## Provided data
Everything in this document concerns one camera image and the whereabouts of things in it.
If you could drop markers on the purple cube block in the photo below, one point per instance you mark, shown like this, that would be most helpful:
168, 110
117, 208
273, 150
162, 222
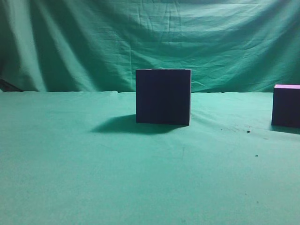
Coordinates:
286, 106

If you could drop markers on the dark purple groove box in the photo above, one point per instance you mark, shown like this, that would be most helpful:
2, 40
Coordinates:
163, 96

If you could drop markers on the green table cloth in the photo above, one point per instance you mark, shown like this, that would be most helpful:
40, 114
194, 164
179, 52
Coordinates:
80, 158

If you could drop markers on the green backdrop cloth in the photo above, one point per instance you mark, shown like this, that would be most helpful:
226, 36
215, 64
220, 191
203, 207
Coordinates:
97, 45

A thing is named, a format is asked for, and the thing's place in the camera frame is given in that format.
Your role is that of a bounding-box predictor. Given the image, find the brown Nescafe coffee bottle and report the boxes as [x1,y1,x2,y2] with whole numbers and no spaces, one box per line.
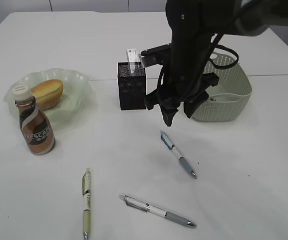
[12,84,55,155]

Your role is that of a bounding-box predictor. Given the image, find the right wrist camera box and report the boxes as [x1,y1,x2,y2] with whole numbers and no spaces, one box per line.
[139,44,171,68]

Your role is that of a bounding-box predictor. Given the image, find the pale green woven basket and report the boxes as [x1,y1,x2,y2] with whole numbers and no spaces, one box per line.
[192,62,252,122]

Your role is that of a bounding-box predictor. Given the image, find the beige white click pen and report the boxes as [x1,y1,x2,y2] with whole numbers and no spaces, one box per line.
[82,168,91,240]

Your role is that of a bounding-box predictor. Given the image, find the translucent green wavy plate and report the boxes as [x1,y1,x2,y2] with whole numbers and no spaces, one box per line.
[3,68,93,123]

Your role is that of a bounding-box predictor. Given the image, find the grey clear pen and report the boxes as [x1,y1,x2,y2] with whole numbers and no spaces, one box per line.
[119,195,197,228]

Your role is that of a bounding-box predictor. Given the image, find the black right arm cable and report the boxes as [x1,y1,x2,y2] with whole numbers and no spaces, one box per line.
[156,32,240,106]

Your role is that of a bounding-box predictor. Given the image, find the blue clear pen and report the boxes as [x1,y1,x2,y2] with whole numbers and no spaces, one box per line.
[160,131,198,179]

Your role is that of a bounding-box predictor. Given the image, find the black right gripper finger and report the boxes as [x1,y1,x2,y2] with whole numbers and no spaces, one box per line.
[160,106,178,127]
[184,91,209,118]

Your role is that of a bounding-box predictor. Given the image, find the clear plastic ruler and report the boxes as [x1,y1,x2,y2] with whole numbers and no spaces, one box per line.
[126,48,139,74]

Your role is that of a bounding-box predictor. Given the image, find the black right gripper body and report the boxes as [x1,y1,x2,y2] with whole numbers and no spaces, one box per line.
[144,69,219,110]

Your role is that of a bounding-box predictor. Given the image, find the golden bread roll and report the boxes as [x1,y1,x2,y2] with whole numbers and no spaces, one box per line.
[31,79,63,110]

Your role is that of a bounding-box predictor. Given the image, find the black mesh pen holder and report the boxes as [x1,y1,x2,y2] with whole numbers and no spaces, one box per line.
[117,62,146,111]

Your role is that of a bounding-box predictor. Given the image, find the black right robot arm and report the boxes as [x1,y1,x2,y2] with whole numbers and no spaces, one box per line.
[139,0,288,126]

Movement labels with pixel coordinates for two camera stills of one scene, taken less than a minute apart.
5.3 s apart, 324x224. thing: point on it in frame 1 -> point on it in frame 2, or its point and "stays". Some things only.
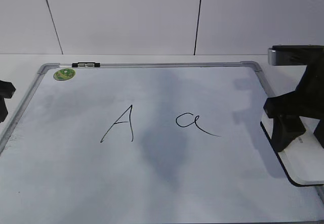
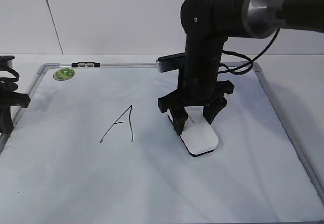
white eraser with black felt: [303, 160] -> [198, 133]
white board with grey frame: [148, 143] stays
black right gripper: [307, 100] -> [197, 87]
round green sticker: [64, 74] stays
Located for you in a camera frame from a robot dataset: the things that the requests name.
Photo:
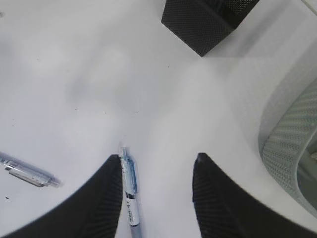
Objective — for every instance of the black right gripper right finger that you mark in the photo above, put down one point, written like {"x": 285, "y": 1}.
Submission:
{"x": 225, "y": 210}

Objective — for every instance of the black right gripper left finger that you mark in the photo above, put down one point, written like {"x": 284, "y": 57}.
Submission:
{"x": 93, "y": 211}

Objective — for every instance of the grey pen under ruler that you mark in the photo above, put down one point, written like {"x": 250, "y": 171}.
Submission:
{"x": 130, "y": 191}

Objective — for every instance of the grey white centre pen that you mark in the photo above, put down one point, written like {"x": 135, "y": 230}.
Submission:
{"x": 27, "y": 172}

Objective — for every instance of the green plastic woven basket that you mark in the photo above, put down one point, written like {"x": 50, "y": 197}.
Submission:
{"x": 290, "y": 151}

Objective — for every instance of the black mesh pen holder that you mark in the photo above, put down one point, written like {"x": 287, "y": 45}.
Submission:
{"x": 203, "y": 24}

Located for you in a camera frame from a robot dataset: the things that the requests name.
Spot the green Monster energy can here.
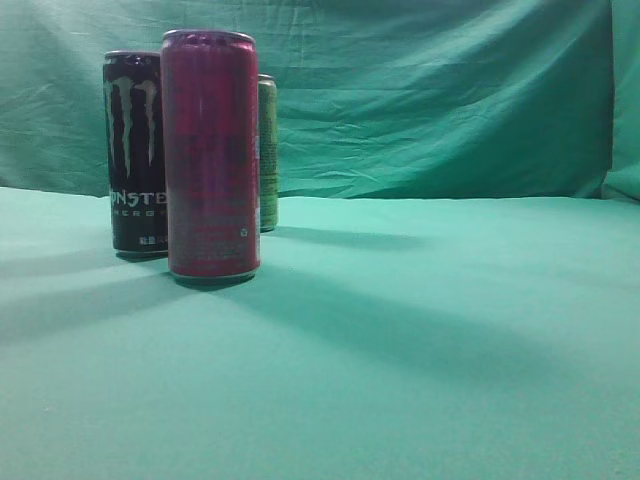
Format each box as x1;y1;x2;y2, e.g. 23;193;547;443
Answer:
258;74;279;232

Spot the green table cloth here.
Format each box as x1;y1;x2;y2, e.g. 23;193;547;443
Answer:
1;188;639;479

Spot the pink Monster energy can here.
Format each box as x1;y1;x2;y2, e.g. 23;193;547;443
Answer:
160;29;260;282

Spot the black Monster energy can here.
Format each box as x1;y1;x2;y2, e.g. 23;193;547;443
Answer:
103;50;168;258

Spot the green backdrop cloth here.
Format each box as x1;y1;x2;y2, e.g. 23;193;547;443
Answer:
1;1;639;198

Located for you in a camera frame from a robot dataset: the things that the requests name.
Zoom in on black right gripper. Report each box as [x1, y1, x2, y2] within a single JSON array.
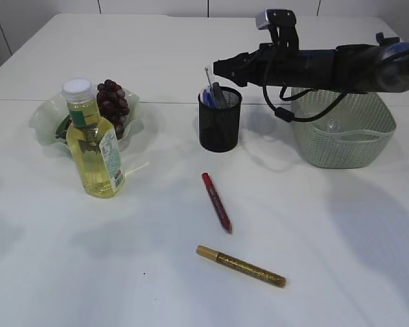
[[213, 9, 336, 89]]

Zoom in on silver glitter pen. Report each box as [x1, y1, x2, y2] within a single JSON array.
[[212, 82, 228, 109]]

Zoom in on clear plastic ruler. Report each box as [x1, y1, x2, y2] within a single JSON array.
[[204, 65, 215, 88]]

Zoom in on blue scissors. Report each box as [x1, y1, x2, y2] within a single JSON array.
[[199, 87, 217, 108]]

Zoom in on clear bubble plastic sheet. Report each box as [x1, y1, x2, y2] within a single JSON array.
[[325, 118, 341, 134]]

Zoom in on red glitter pen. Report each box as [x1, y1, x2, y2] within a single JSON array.
[[202, 172, 232, 234]]

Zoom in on purple grape bunch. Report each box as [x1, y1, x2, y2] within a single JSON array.
[[54, 78, 130, 140]]

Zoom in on yellow oil bottle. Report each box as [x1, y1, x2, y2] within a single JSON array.
[[62, 78, 125, 199]]

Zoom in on gold glitter pen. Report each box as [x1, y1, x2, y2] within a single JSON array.
[[196, 245, 287, 288]]

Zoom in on blue black right robot arm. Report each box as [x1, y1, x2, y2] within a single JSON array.
[[213, 9, 409, 94]]

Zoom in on black mesh pen holder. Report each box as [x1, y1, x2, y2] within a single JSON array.
[[198, 87, 243, 153]]

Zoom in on green plastic basket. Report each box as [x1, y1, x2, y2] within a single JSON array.
[[292, 93, 396, 169]]

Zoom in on translucent green wavy plate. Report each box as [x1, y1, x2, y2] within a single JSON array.
[[29, 89, 144, 156]]

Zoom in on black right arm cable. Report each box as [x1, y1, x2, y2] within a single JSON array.
[[262, 83, 348, 123]]

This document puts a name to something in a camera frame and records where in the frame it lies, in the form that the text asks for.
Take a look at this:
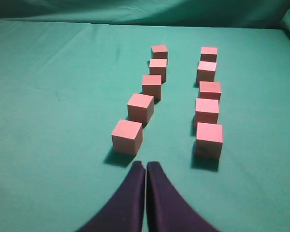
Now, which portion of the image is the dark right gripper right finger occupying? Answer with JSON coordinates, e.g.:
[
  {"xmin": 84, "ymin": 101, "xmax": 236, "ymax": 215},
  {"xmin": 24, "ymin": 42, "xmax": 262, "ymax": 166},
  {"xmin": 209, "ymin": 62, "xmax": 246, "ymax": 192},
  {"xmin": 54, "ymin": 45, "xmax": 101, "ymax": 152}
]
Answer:
[{"xmin": 146, "ymin": 161, "xmax": 218, "ymax": 232}]

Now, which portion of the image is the pink cube column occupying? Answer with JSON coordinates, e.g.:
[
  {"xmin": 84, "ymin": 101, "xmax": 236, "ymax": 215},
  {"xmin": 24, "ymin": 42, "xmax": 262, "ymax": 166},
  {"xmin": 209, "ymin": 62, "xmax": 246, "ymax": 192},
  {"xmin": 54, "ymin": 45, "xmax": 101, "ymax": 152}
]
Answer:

## Assignment
Within the listing above, write out the stretch from the line with "find the blue" through the line with "white board with grey frame: [148, 143] stays" exactly. Any pictures are to be left out.

## Output below
Your role is that of a bounding-box predictor. Given the image, find the blue clear pen and report the boxes as [x1,y1,x2,y2] with whole numbers and no spaces, one box per line.
[160,131,198,179]

Your role is that of a bounding-box predictor. Given the image, find the black right gripper finger and report the boxes as [x1,y1,x2,y2] with whole numbers and no spaces, one box per line.
[160,106,178,127]
[184,91,209,118]

Your role is that of a bounding-box predictor. Given the image, find the clear plastic ruler and report the boxes as [x1,y1,x2,y2] with whole numbers and no spaces, one box per line.
[126,48,139,74]

Your role is that of a bounding-box predictor. Given the image, find the black right gripper body and report the boxes as [x1,y1,x2,y2] with whole numbers and no spaces, one box per line.
[144,69,219,110]

Your role is that of a bounding-box predictor. Given the image, find the golden bread roll and report the boxes as [x1,y1,x2,y2] with whole numbers and no spaces, one box per line.
[31,79,63,110]

Your role is that of a bounding-box predictor. Given the image, find the black mesh pen holder and report the boxes as [x1,y1,x2,y2] with whole numbers and no spaces, one box per line.
[117,62,146,111]

Your role is that of a bounding-box predictor. Given the image, find the black right robot arm and report the boxes as [x1,y1,x2,y2] with whole numbers and no spaces, one box per line.
[139,0,288,126]

Movement labels with pixel coordinates for two camera stills of one scene, taken less than a minute apart.
5.3 s apart, 324x224. thing: point on it in frame 1 -> point on it in frame 2, or its point and "stays". Some things only.
white eraser with black felt: [303, 160] -> [198, 133]
white board with grey frame: [148, 143] stays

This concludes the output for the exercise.